Lohman Hannah A C, Morgan Victoria L, Li Yalin, Zhang Xinyi, Rowles Lewis S, Cook Sherri M, Guest Jeremy S
Department of Civil and Environmental Engineering, 3221 Newmark Civil Engineering Laboratory, University of Illinois Urbana-Champaign, 205 N. Mathews Avenue, Urbana, Illinois 61801, United States.
Institute for Sustainability, Energy, and Environment, University of Illinois Urbana-Champaign, 1101 W. Peabody Drive, Urbana, Illinois 61801, United States.
ACS Environ Au. 2023 Mar 27;3(3):179-192. doi: 10.1021/acsenvironau.2c00067. eCollection 2023 May 17.

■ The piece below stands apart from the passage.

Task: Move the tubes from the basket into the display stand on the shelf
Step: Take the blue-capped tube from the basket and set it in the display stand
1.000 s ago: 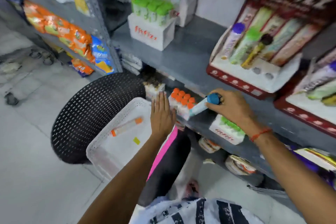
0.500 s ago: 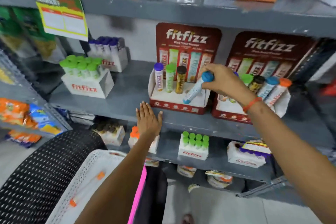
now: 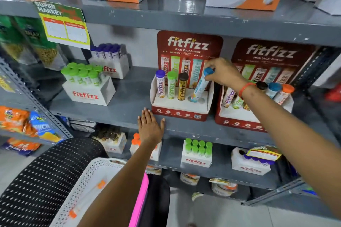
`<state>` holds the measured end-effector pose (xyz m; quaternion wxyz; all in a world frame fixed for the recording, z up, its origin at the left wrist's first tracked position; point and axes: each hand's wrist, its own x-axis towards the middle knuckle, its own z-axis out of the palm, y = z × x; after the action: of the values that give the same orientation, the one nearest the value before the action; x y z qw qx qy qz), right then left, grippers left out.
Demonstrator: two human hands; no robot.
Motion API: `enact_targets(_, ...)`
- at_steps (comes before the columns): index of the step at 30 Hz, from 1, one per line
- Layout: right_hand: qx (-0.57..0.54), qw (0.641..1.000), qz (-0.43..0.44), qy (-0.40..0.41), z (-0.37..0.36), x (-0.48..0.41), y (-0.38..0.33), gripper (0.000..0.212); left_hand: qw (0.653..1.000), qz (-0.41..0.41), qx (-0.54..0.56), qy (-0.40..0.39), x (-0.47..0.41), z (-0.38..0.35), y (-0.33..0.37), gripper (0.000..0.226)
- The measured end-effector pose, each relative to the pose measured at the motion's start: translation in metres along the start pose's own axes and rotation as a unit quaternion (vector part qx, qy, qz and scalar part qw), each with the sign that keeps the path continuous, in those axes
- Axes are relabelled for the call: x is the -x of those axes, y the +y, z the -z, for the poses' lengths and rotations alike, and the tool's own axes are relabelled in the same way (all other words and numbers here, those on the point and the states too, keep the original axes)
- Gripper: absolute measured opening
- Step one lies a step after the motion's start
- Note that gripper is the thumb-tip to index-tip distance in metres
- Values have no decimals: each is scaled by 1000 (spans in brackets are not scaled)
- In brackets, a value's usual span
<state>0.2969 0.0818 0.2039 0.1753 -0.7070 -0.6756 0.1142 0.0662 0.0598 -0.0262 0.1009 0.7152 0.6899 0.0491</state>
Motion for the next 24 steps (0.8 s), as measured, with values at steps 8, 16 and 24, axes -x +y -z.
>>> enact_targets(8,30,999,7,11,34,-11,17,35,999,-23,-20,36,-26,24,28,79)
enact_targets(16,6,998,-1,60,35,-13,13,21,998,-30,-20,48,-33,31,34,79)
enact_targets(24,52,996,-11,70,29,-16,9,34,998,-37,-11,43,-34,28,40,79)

In resource-limited settings, conventional sanitation systems often fail to meet their goals-with system failures stemming from a mismatch among community needs, constraints, and deployed technologies. Although decision-making tools exist to help assess the appropriateness of conventional sanitation systems in a specific context, there is a lack of a holistic decision-making framework to guide sanitation research, development, and deployment (RD&D) of technologies. In this study, we introduce DMsan-an open-source multi-criteria decision analysis Python package that enables users to transparently compare sanitation and resource recovery alternatives and characterize the opportunity space for early-stage technologies. Informed by the methodological choices frequently used in literature, the core structure of DMsan includes five criteria (technical, resource recovery, economic, environmental, and social), 28 indicators, criteria weight scenarios, and indicator weight scenarios tailored to 250 countries/territories, all of which can be adapted by end-users. DMsan integrates with the open-source Python package QSDsan (quantitative sustainable design for sanitation and resource recovery systems) for system design and simulation to calculate quantitative economic (via techno-economic analysis), environmental (via life cycle assessment), and resource recovery indicators under uncertainty. Here, we illustrate the core capabilities of DMsan using an existing, conventional sanitation system and two proposed alternative systems for Bwaise, an informal settlement in Kampala, Uganda. The two example use cases are (i) use by implementation decision makers to enhance decision-making transparency and understand the robustness of sanitation choices given uncertain and/or varying stakeholder input and technology ability and (ii) use by technology developers seeking to identify and expand the opportunity space for their technologies. Through these examples, we demonstrate the utility of DMsan to evaluate sanitation and resource recovery systems tailored to individual contexts and increase transparency in technology evaluations, RD&D prioritization, and context-specific decision making.
在资源有限的环境中,传统卫生系统往往无法实现其目标,系统故障源于社区需求、限制因素和所采用技术之间的不匹配。尽管存在决策工具来帮助评估特定背景下传统卫生系统的适用性,但缺乏一个整体的决策框架来指导卫生技术的研究、开发和部署(RD&D)。在本研究中,我们引入了DMsan——一个开源的多标准决策分析Python包,它能使用户透明地比较卫生和资源回收方案,并描述早期技术的机会空间。基于文献中常用的方法选择,DMsan的核心结构包括五个标准(技术、资源回收、经济、环境和社会)、28个指标、标准权重情景以及针对250个国家/地区量身定制的指标权重情景,所有这些最终用户都可以进行调整。DMsan与开源Python包QSDsan(卫生和资源回收系统的定量可持续设计)集成,用于系统设计和模拟,以计算不确定性下的定量经济(通过技术经济分析)、环境(通过生命周期评估)和资源回收指标。在此,我们使用乌干达坎帕拉一个非正式定居点布瓦西的现有传统卫生系统以及两个提议的替代系统来说明DMsan的核心功能。这两个示例用例分别是:(i)供实施决策者使用,以提高决策透明度,并了解在利益相关者输入和技术能力不确定和/或变化的情况下卫生选择的稳健性;(ii)供技术开发者使用,以识别和扩大其技术的机会空间。通过这些示例,我们展示了DMsan在评估针对具体情况定制的卫生和资源回收系统以及提高技术评估、RD&D优先级确定和特定背景决策的透明度方面的效用。